### Problem
The records below are to be restated word for word; their pictures are not.

### Records to use
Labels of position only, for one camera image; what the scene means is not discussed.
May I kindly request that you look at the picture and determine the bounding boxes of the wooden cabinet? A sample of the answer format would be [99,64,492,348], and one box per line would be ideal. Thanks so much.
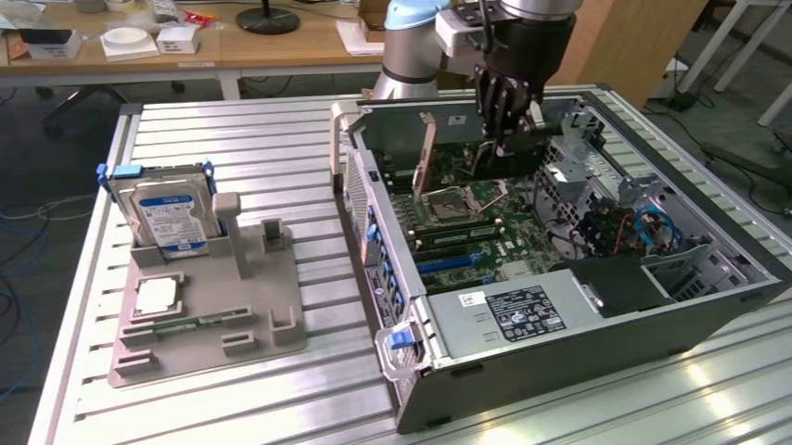
[556,0,711,110]

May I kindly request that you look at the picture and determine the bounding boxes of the silver CPU chip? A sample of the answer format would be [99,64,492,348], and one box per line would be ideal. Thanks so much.
[132,279,182,317]

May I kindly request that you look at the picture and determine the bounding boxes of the black plastic shroud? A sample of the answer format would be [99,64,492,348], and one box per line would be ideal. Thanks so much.
[566,253,677,320]

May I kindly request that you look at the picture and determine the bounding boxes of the black chair base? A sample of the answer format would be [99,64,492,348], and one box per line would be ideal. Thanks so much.
[36,83,135,138]
[701,129,792,184]

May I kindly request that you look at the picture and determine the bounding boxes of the blue disk carrier frame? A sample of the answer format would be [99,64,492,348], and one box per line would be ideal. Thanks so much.
[95,157,218,205]

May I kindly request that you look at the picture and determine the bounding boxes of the white box black top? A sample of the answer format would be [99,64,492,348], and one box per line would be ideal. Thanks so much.
[17,27,85,60]

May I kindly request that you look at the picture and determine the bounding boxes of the green RAM stick white label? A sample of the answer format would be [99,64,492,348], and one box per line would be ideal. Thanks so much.
[414,224,504,250]

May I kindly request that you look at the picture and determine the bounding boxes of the blue data wire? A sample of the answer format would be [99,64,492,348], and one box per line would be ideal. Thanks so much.
[634,203,685,256]

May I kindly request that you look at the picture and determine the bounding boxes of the hard disk blue label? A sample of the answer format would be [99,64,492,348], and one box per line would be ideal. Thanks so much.
[116,178,226,261]

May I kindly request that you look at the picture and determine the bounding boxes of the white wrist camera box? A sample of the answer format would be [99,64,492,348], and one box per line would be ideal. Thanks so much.
[434,7,490,57]

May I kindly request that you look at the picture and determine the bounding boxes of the orange box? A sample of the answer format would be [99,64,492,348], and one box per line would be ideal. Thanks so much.
[0,34,29,66]

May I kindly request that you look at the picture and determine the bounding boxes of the red wire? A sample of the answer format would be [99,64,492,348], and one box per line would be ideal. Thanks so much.
[609,210,636,256]

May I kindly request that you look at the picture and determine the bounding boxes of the grey plastic bag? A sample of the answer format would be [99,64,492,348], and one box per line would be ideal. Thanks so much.
[147,0,184,24]

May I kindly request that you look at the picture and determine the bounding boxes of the blue floor cable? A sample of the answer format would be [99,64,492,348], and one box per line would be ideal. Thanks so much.
[0,217,55,400]

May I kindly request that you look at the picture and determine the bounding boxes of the perforated metal disk bay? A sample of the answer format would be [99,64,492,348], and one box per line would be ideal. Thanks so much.
[534,108,630,223]

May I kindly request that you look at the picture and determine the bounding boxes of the green RAM stick bare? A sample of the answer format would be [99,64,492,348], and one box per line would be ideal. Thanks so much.
[151,312,228,333]

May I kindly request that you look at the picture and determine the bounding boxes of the round black lamp base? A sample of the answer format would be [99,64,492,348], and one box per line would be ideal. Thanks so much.
[234,0,303,36]

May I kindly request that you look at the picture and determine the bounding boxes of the wooden desk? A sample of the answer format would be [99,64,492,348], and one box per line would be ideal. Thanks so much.
[0,0,558,89]

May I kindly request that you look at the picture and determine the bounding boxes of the CPU socket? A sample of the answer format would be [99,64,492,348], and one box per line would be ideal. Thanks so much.
[418,187,482,229]

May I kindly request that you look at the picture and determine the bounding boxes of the blue case latch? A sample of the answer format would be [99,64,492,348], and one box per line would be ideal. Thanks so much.
[381,325,414,350]

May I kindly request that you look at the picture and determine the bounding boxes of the green motherboard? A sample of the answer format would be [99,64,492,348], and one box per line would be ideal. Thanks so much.
[374,155,574,296]

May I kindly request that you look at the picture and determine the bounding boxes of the white block round dish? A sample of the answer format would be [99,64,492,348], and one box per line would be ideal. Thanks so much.
[98,25,160,64]

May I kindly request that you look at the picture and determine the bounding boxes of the silver finned chipset heatsink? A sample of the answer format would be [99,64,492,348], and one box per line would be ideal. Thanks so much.
[498,260,538,280]

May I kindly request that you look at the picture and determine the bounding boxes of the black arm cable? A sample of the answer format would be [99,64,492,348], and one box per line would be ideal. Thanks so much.
[478,0,497,53]

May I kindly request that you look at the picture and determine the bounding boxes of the dark grey open PC case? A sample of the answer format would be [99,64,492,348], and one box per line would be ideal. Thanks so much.
[330,87,792,436]

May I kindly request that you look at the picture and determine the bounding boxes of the blue expansion slot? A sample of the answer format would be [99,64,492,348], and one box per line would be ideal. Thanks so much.
[417,252,482,275]

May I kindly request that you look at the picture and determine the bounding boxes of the red packet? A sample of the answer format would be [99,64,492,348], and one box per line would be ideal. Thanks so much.
[183,11,223,30]

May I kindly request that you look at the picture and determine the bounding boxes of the black expansion slot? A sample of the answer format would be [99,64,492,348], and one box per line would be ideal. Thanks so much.
[410,243,477,261]

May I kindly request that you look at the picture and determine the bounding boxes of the metal socket cover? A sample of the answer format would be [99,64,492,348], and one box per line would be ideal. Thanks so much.
[466,183,516,209]

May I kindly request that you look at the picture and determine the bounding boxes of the green graphics card black cooler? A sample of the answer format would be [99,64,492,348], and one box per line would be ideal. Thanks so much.
[410,109,552,195]

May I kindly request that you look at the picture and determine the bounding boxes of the white labelled box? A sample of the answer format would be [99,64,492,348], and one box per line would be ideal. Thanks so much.
[154,25,203,55]

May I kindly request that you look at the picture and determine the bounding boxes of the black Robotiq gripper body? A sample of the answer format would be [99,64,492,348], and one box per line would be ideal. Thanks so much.
[485,13,577,101]

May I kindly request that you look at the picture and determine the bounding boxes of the grey power supply black label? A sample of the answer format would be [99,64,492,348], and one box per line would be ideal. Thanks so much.
[426,271,605,361]

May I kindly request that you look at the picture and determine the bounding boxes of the brown cardboard box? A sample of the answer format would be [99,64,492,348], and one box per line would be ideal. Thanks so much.
[357,0,391,45]

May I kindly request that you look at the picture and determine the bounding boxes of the grey parts rack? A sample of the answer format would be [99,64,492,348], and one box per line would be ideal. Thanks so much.
[108,191,311,389]

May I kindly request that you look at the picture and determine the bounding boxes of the white papers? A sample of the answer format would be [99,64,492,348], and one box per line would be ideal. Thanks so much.
[335,19,386,57]

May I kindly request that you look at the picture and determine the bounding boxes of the white frame table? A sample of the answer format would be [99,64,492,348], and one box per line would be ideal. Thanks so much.
[677,0,792,126]

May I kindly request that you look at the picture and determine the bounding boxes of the grey metal disk bay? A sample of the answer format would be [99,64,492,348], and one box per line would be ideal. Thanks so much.
[640,240,753,305]

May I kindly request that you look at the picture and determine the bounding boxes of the white box red button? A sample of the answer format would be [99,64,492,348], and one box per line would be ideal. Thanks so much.
[658,59,689,101]

### Response
Labels of position only, for one camera image; what the scene means is not discussed.
May I kindly request that you look at the picture and determine the bounding boxes of the wooden cabinet? A sample of the answer format would be [99,64,492,348], and one box per line would be ideal. Thanks so much.
[556,0,711,110]

May I kindly request that you look at the picture and determine the bounding boxes of the silver CPU chip? A sample of the answer format would be [99,64,492,348], and one box per line would be ideal. Thanks so much.
[132,279,182,317]

May I kindly request that you look at the picture and determine the bounding boxes of the black plastic shroud? A sample of the answer format would be [99,64,492,348], and one box per line would be ideal. Thanks so much.
[566,253,677,320]

May I kindly request that you look at the picture and determine the bounding boxes of the black chair base? A sample of the answer format would be [99,64,492,348], and one box per line would be ideal. Thanks so much.
[36,83,135,138]
[701,129,792,184]

May I kindly request that you look at the picture and determine the bounding boxes of the blue disk carrier frame? A sample of the answer format would be [99,64,492,348], and one box per line would be ideal. Thanks so much.
[95,157,218,205]

May I kindly request that you look at the picture and determine the bounding boxes of the white box black top? A sample of the answer format would be [99,64,492,348], and one box per line would be ideal. Thanks so much.
[17,27,85,60]

May I kindly request that you look at the picture and determine the bounding boxes of the green RAM stick white label? A sample of the answer format would be [99,64,492,348], and one box per line would be ideal. Thanks so much.
[414,224,504,250]

May I kindly request that you look at the picture and determine the bounding boxes of the blue data wire? A sample of the answer format would be [99,64,492,348], and one box per line would be ideal. Thanks so much.
[634,203,685,256]

May I kindly request that you look at the picture and determine the bounding boxes of the hard disk blue label? A sample of the answer format would be [99,64,492,348], and one box per line would be ideal. Thanks so much.
[116,178,226,261]

May I kindly request that you look at the picture and determine the bounding boxes of the white wrist camera box? A sample of the answer format would be [99,64,492,348], and one box per line would be ideal. Thanks so much.
[434,7,490,57]

May I kindly request that you look at the picture and determine the bounding boxes of the orange box? A sample of the answer format would be [99,64,492,348], and one box per line would be ideal. Thanks so much.
[0,34,29,66]

May I kindly request that you look at the picture and determine the bounding boxes of the red wire? A sample of the answer format would be [99,64,492,348], and one box per line would be ideal. Thanks so much.
[609,210,636,256]

May I kindly request that you look at the picture and determine the bounding boxes of the grey plastic bag? A sample of the answer format would be [99,64,492,348], and one box per line would be ideal. Thanks so much.
[147,0,184,24]

May I kindly request that you look at the picture and determine the bounding boxes of the blue floor cable? A sample of the answer format would be [99,64,492,348], and one box per line would be ideal. Thanks so much.
[0,217,55,400]

May I kindly request that you look at the picture and determine the bounding boxes of the perforated metal disk bay? A sample of the answer format would be [99,64,492,348], and one box per line would be ideal. Thanks so much.
[534,108,630,223]

May I kindly request that you look at the picture and determine the bounding boxes of the green RAM stick bare? A sample of the answer format would be [99,64,492,348], and one box per line would be ideal. Thanks so much.
[151,312,228,333]

May I kindly request that you look at the picture and determine the bounding boxes of the round black lamp base? A sample of the answer format would be [99,64,492,348], and one box per line would be ideal. Thanks so much.
[234,0,303,36]

May I kindly request that you look at the picture and determine the bounding boxes of the wooden desk? A sample of the answer format would be [99,64,492,348], and one box per line would be ideal. Thanks so much.
[0,0,558,89]

May I kindly request that you look at the picture and determine the bounding boxes of the CPU socket? A sample of the answer format would be [99,64,492,348], and one box per line would be ideal. Thanks so much.
[418,187,482,229]

May I kindly request that you look at the picture and determine the bounding boxes of the blue case latch? A sample of the answer format would be [99,64,492,348], and one box per line would be ideal. Thanks so much.
[381,325,414,350]

May I kindly request that you look at the picture and determine the bounding boxes of the green motherboard? A sample of the answer format would be [99,64,492,348], and one box per line would be ideal. Thanks so much.
[374,155,574,296]

May I kindly request that you look at the picture and determine the bounding boxes of the white block round dish? A sample of the answer format would be [99,64,492,348], and one box per line would be ideal. Thanks so much.
[98,25,160,64]

May I kindly request that you look at the picture and determine the bounding boxes of the silver finned chipset heatsink? A sample of the answer format would be [99,64,492,348], and one box per line would be ideal. Thanks so much.
[498,260,538,280]

May I kindly request that you look at the picture and determine the bounding boxes of the black arm cable? A sample of the answer format would be [99,64,492,348], and one box per line would be ideal. Thanks so much.
[478,0,497,53]

May I kindly request that you look at the picture and determine the bounding boxes of the dark grey open PC case? A sample of the answer format would be [99,64,492,348], and one box per line would be ideal. Thanks so much.
[330,87,792,436]

May I kindly request that you look at the picture and determine the bounding boxes of the blue expansion slot? A sample of the answer format would be [99,64,492,348], and one box per line would be ideal. Thanks so much.
[417,252,482,275]

May I kindly request that you look at the picture and determine the bounding boxes of the red packet? A sample of the answer format would be [99,64,492,348], and one box per line would be ideal. Thanks so much.
[183,11,223,30]

May I kindly request that you look at the picture and determine the bounding boxes of the black expansion slot? A sample of the answer format would be [99,64,492,348], and one box per line would be ideal. Thanks so much.
[410,243,477,261]

May I kindly request that you look at the picture and determine the bounding boxes of the metal socket cover? A sample of the answer format would be [99,64,492,348], and one box per line would be ideal. Thanks so much.
[466,183,516,209]

May I kindly request that you look at the picture and determine the bounding boxes of the green graphics card black cooler? A sample of the answer format would be [99,64,492,348], and one box per line would be ideal. Thanks so much.
[410,109,552,195]

May I kindly request that you look at the picture and determine the bounding boxes of the white labelled box? A sample of the answer format would be [99,64,492,348], and one box per line would be ideal. Thanks so much.
[154,25,203,55]

May I kindly request that you look at the picture and determine the bounding boxes of the black Robotiq gripper body? A sample of the answer format would be [99,64,492,348], and one box per line would be ideal. Thanks so much.
[485,13,577,101]

May I kindly request that you look at the picture and determine the bounding boxes of the grey power supply black label? A sample of the answer format would be [99,64,492,348], and one box per line would be ideal. Thanks so much.
[426,271,605,361]

May I kindly request that you look at the picture and determine the bounding boxes of the brown cardboard box? A sample of the answer format would be [99,64,492,348], and one box per line would be ideal. Thanks so much.
[357,0,391,45]

May I kindly request that you look at the picture and determine the bounding boxes of the grey parts rack? A sample of the answer format would be [99,64,492,348], and one box per line would be ideal. Thanks so much.
[108,191,311,389]

May I kindly request that you look at the picture and determine the bounding boxes of the white papers? A sample of the answer format would be [99,64,492,348], and one box per line would be ideal. Thanks so much.
[335,19,386,57]

May I kindly request that you look at the picture and determine the bounding boxes of the white frame table? A sample of the answer format would be [99,64,492,348], and one box per line would be ideal. Thanks so much.
[677,0,792,126]

May I kindly request that you look at the picture and determine the bounding boxes of the grey metal disk bay? A sample of the answer format would be [99,64,492,348], and one box per line would be ideal. Thanks so much.
[640,240,753,305]

May I kindly request that you look at the picture and determine the bounding boxes of the white box red button? A sample of the answer format would be [99,64,492,348], and one box per line would be ideal. Thanks so much.
[658,59,689,101]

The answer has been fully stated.